Exercise aim - Line by line, retype the data exactly as it is given.

The data -
== Segment start ==

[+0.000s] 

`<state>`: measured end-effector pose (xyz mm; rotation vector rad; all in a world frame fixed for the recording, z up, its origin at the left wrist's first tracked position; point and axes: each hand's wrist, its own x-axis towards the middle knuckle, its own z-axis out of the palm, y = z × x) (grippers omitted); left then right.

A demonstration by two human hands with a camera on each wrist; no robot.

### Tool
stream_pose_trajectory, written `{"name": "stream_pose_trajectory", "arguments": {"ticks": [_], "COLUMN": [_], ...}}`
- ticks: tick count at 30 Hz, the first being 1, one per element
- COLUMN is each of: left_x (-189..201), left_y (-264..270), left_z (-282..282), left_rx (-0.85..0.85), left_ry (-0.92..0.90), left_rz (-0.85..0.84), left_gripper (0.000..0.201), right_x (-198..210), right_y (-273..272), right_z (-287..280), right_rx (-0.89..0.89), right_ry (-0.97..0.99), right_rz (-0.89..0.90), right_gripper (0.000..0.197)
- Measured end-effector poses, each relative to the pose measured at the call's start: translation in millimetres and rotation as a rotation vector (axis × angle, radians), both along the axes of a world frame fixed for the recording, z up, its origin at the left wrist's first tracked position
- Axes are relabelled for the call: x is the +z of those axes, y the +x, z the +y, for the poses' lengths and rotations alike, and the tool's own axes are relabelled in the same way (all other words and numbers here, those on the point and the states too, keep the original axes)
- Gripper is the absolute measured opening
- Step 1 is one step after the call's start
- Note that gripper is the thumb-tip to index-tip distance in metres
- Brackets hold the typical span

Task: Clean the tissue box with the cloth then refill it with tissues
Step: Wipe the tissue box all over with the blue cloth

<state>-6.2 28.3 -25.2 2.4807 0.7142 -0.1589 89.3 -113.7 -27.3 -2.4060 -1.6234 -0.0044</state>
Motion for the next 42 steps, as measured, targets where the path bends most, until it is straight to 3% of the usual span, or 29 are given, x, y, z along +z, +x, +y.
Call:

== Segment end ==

Task response -
[+0.000s] 

`<state>`: measured end-effector pose (xyz mm; rotation vector rad; all in a world frame fixed for the recording, z up, its origin at the left wrist's first tracked position; point and axes: each hand's wrist, its own x-axis towards the middle knuckle, its own z-axis out of the palm, y = z × x) (grippers omitted); left then right.

A demonstration by two human hands with a camera on each wrist; no robot.

### Tool
stream_pose_trajectory, written `{"name": "stream_pose_trajectory", "arguments": {"ticks": [_], "COLUMN": [_], ...}}`
- ticks: tick count at 30 Hz, the first being 1, one per element
- COLUMN is each of: left_x (-189..201), left_y (-264..270), left_z (-282..282), left_rx (-0.85..0.85), left_ry (-0.92..0.90), left_rz (-0.85..0.84), left_gripper (0.000..0.201), right_x (-198..210), right_y (-273..272), right_z (-287..280), right_rx (-0.89..0.89), right_ry (-0.97..0.99), right_rz (-0.89..0.90), right_gripper (0.000..0.197)
- Measured end-effector poses, each relative to the pose measured at the call's start: translation in millimetres and rotation as a rotation vector (axis × angle, radians), both along the axes of a world frame fixed for the recording, z up, its origin at the left wrist's first tracked position
- Axes are relabelled for the call: x is the +z of those axes, y the +x, z the +y, for the poses' lengths and rotations alike, and the tool's own axes are relabelled in the same way (all other words and numbers here, those on the point and the states too, keep the original axes)
- Gripper is the absolute measured opening
- Step 1 is one step after the call's start
- Note that gripper is the thumb-tip to index-tip distance in metres
- Brackets hold the typical span

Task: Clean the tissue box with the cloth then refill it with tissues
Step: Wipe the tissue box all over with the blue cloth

<state>-6.2 28.3 -25.2 2.4807 0.7142 -0.1589 89.3 -113.7 -27.3 -2.4060 -1.6234 -0.0044</state>
Motion for the next 42 steps, as measured, targets where the path bends most, until it is straight to 3% of the usual span, or 29 are given, x, y, z along +z, +x, +y.
Call:

The requested output is complete.